In This Article
When a switch goes down at 2 AM, the difference between knowing in 30 seconds and knowing in 5 minutes is the difference between a brief blip and a cascading outage that takes half your network with it. Most monitoring dashboards make you wait — you refresh the page, stare at stale data, and hope the next poll cycle catches the problem. That lag is where incidents grow from minor to major.
With Down Device v3.0.0, we're shipping real-time WebSocket updates for device monitoring. Your dashboard now reflects the actual state of your infrastructure within 30 seconds of a change — no manual refresh, no polling lag, no guesswork.

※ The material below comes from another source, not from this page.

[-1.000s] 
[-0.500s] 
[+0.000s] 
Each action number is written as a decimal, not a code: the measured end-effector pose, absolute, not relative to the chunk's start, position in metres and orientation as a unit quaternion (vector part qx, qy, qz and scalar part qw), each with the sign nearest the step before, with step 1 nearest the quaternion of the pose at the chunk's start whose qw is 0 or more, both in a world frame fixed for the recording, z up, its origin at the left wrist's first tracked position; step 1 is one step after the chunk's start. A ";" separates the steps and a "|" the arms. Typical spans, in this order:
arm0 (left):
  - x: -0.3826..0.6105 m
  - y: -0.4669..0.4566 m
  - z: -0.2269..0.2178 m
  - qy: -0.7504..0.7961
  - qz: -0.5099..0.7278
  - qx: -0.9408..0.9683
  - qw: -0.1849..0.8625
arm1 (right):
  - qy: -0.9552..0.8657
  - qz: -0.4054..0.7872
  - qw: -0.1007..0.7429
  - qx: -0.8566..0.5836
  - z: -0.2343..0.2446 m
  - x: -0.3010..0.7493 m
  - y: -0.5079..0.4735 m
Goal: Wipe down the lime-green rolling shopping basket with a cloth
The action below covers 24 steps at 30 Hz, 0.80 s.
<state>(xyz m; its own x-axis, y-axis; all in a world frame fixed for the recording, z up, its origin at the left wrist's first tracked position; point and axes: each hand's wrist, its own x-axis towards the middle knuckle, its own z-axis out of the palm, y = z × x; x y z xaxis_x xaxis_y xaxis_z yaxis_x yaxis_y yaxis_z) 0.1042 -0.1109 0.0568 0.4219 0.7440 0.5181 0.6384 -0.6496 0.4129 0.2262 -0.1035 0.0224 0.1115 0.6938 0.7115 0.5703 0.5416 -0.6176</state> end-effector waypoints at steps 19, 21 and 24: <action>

This post covers why we built it, how the architecture works under the hood, and the smart alerting features that come with it.
Why Real-Time Matters
Traditional monitoring dashboards rely on the browser polling the API at intervals. You load the page, see a snapshot of your infrastructure, and that snapshot is already aging. If your polling interval is 60 seconds and a device goes offline one second after your last poll, you won't see it for another 59 seconds — at best. In practice, most dashboards poll less frequently to reduce server load, and many require a full page refresh to fetch updated data.
For IT admins managing dozens or hundreds of devices, this creates a real operational problem:
- Delayed incident detection. You're watching the dashboard, but the dashboard is lying to you. A device went down 45 seconds ago and the status still shows green. You don't start investigating until the next refresh, and by then the outage has had time to cascade.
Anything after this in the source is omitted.